Cellular Phenotypic Transformation During Atherosclerosis: The Potential Role of miRNAs as Biomarkers

Abstract

Cellular phenotypic transformation is a key process that occurs during the development and progression of atherosclerosis. Within the arterial wall, endothelial cells, vascular smooth muscle cells, and macrophages undergo phenotypic changes that contribute to the pathogenesis of atherosclerosis. miRNAs have emerged as potential biomarkers for cellular phenotypic changes during atherosclerosis. Monitoring miR-155-5p, miR-210-3p, and miR-126-3p or 5p levels could provide valuable insights into disease progression, risk of complications, and response to therapeutic interventions. Moreover, miR-92a-3p's elevated levels in atherosclerotic plaques present opportunities for predicting disease progression and related complications. Baseline levels of miR-33a/b hold the potential for predicting responses to cholesterol-lowering therapies, such as statins, and the likelihood of dyslipidemia-related complications. Additionally, the assessment of miR-122-5p levels may offer insights into the efficacy of low-density-lipoprotein-lowering therapies. Understanding the specific miRNA-mediated regulatory mechanisms involved in cellular phenotypic transformations can provide valuable insights into the pathogenesis of atherosclerosis and potentially identify novel therapeutic targets.

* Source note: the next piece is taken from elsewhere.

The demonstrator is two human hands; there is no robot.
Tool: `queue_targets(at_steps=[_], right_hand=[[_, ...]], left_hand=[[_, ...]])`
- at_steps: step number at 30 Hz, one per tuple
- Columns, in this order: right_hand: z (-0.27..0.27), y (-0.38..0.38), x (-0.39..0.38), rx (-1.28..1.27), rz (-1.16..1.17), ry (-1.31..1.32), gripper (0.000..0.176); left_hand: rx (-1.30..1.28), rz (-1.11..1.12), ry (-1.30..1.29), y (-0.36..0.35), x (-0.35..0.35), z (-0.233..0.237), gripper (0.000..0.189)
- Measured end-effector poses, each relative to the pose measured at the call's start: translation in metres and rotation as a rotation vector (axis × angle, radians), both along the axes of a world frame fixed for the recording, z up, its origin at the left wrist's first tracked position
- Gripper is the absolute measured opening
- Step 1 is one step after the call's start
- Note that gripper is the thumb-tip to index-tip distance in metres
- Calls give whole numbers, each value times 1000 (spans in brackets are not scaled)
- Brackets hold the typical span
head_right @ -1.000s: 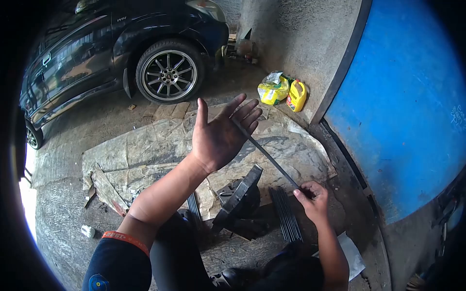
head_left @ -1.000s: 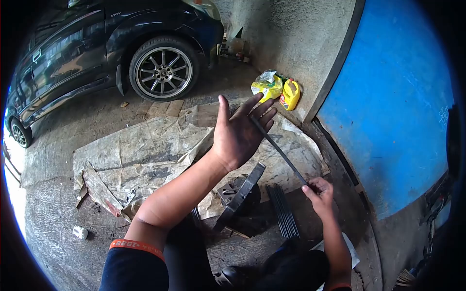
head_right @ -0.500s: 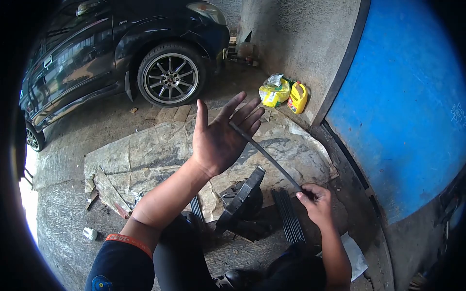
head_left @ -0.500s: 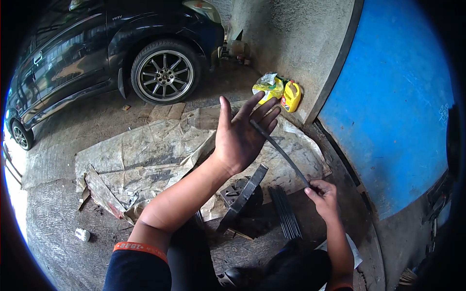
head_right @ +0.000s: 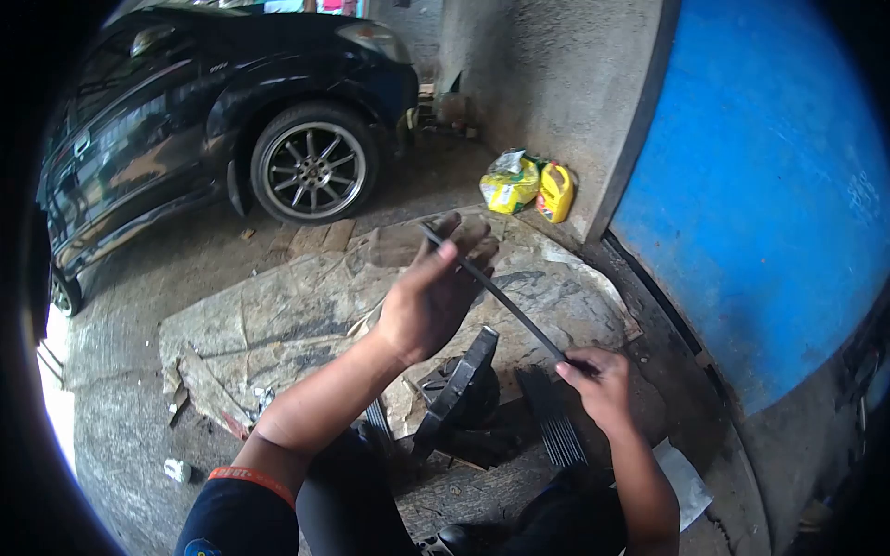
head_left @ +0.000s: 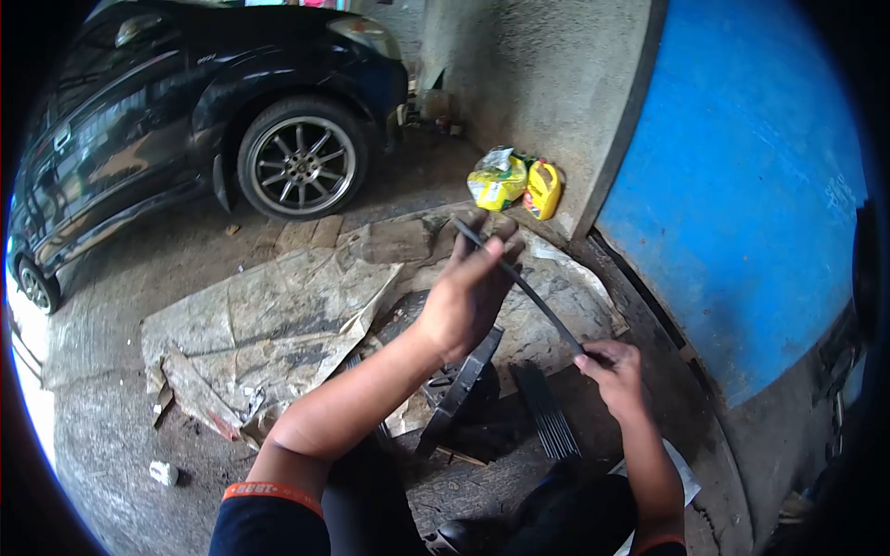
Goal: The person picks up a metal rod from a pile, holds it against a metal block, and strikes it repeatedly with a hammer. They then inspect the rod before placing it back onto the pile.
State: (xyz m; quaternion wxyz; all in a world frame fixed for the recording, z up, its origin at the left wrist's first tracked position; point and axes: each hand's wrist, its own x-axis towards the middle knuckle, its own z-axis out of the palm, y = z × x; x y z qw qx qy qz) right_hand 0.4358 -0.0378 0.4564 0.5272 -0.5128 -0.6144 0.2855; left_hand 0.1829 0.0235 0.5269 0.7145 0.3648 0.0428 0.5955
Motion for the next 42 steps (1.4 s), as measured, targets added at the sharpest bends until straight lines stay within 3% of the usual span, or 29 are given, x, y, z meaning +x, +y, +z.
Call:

Keywords: arterial plaque rupture; heart attack; microRNAs; plaque stability.

Figure 1

MicroRNA Biogenesis Pathway and main mechanism of action. MicroRNA (miRNA) genes are transcribed by RNA polymerase II (pol II), leading to pri-miRNAs (primary transcript). The «cropping» step is mediated by the Drosha–DGCR8 nuclear complex. The product of this nuclear processing step is a ~70-nucleotide (nt) pre-miRNA, which possesses a short stem plus a ~2-nucleotide 3′ overhang. This structure is recognized by the nuclear export factor exportin-5. Pre-miRNA constitutes a transport complex together with exportin-5 and its cofactor Ran (GTP form). Following export, the cytoplasmic RNase III Dicer participates in another processing step (‘dicing’) to produce miRNA duplexes. The duplex is separated, and usually, one strand is selected as the mature miRNA, whereas the other strand is degraded. However, both 3p and 5p ends of a specific stem-loop sequence (like miR-21-3p or 5p) can be produced in different cardiac cells or within the same cell, leading to potential clinical application [39]. The main mechanism of action is the binding of miRNAs to the 3′-untranslated region (UTR) of mRNA, referred to as seed pairing, the perfect or near perfect complementary match of nucleotides 2–8 of the mature miRNA. The illustration is adapted from Kim 2005 [40].

Figure 2

Main miRNAs involved in cellular phenotypic transformation with potential interest as biomarkers. The vulnerable plaque phenotype is at the crossroads between the regulation of miR-197-3p, miR-122-5p, 3p, and 5p forms of miR-21. The pri-mir-17-92 region is coding for six different miRNAs: miR-17, -18a, -19a, -20a, -19b, and -92a-3p. The mature form of miR-92a-3p is crucial in acquiring the atherosclerosis phenotype. The magenta color indicates that angiogenesis, apoptosis, or senescence is related to endothelial cell biology. Not presented in the figure, the miR-33a and b have been linked to cholesterol-lowering therapies. Signs (+) indicate miRNAs with proatherosclerotic function, while (−) indicates miRNAs with antiatherosclerotic function. The miR-33 gene family encompasses 2 forms in humans: one on chromosome 22 called miR-33a and one on chromosome 17 called 33b; both these non-coding genes produce 3p and 5p mature forms.